Il sert à comprendre le type de problème que vous avez.
Si le problème est petit et isolé, une amélioration de processus peut suffire.
Si le problème vient de recopies répétitives, une automatisation peut aider.
Si le problème vient de rapports éparpillés, un tableau de bord ou une meilleure intégration peut être la bonne étape.
Si le problème touche les ventes, les achats, l’inventaire, les opérations et la comptabilité en même temps, alors une plateforme plus intégrée ou un ERP peut devenir pertinent.
La bonne question n’est pas :
“Quel logiciel devrions-nous acheter?”
La bonne question est :
“Où est-ce que l’information fuit, et quelle est la prochaine action la plus rentable pour reprendre le contrôle?”
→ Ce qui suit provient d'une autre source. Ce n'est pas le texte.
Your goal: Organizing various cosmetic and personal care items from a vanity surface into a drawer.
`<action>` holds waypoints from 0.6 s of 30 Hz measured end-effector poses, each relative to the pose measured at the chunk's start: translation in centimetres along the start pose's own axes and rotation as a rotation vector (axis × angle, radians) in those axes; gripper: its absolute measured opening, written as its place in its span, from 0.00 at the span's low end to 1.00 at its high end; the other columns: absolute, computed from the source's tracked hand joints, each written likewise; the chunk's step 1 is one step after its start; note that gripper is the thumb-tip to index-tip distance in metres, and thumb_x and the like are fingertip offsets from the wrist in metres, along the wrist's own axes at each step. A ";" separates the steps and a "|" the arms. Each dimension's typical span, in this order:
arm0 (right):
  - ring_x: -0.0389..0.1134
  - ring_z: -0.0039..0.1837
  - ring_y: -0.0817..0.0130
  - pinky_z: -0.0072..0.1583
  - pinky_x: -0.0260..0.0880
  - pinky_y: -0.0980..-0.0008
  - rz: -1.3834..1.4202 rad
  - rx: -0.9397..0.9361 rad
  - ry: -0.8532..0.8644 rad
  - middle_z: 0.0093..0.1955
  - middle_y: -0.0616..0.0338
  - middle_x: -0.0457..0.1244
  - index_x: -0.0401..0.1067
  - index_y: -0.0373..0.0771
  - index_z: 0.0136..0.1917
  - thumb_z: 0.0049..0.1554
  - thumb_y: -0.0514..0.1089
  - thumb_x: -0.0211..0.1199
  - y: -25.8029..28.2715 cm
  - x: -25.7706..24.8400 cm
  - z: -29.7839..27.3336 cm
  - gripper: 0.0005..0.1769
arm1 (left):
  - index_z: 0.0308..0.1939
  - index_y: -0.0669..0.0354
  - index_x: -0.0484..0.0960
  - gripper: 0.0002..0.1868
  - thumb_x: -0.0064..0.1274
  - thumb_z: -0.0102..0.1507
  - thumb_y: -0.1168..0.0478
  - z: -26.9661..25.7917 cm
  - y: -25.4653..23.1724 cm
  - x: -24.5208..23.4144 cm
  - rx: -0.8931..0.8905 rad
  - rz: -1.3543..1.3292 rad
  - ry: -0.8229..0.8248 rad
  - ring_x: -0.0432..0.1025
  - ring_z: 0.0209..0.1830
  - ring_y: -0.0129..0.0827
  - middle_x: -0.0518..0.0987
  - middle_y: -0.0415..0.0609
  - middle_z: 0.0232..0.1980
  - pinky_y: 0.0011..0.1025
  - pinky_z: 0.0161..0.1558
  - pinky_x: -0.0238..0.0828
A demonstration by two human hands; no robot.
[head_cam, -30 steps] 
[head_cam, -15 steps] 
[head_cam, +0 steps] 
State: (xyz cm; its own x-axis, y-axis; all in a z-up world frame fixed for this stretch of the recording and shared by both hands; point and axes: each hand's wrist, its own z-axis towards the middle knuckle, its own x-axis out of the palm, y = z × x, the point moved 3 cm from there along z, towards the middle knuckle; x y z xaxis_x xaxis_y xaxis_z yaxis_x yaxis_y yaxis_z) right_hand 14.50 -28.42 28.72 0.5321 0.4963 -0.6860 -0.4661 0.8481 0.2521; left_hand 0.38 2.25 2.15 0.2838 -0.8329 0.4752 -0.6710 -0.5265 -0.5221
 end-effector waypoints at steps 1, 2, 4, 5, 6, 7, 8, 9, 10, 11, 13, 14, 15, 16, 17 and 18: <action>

Un tableau simple pour faire le test
Pour faire l’exercice, vous pouvez créer un tableau avec ces colonnes :
- numéro de commande;
- client;
- point d’entrée de la commande;
- outils ou fichiers utilisés;
- nombre de recopies manuelles;
- statut actuel;
- responsable de la prochaine étape;
- information difficile à obtenir;
- problème observé;
- amélioration possible.
Après 10 commandes, vous devriez déjà voir des tendances.
Si les mêmes problèmes reviennent plusieurs fois, ce n’est probablement pas un accident. C’est une perte opérationnelle.
Conclusion
QuickBooks et Sage peuvent très bien gérer la comptabilité. Excel peut rester utile pour analyser, planifier ou organiser certaines informations.
Mais si vos commandes dépendent de fichiers, de courriels, de suivis manuels et de connaissances individuelles, votre entreprise risque de perdre du temps, de la visibilité et du contrôle.
Le test des 10 commandes est une façon simple de voir si vos opérations sont encore maîtrisées ou si elles commencent à fuir.
Avant d’investir dans un nouveau logiciel, une automatisation ou un ERP, commencez par retracer 10 commandes.
Vous verrez rapidement où l’information se perd.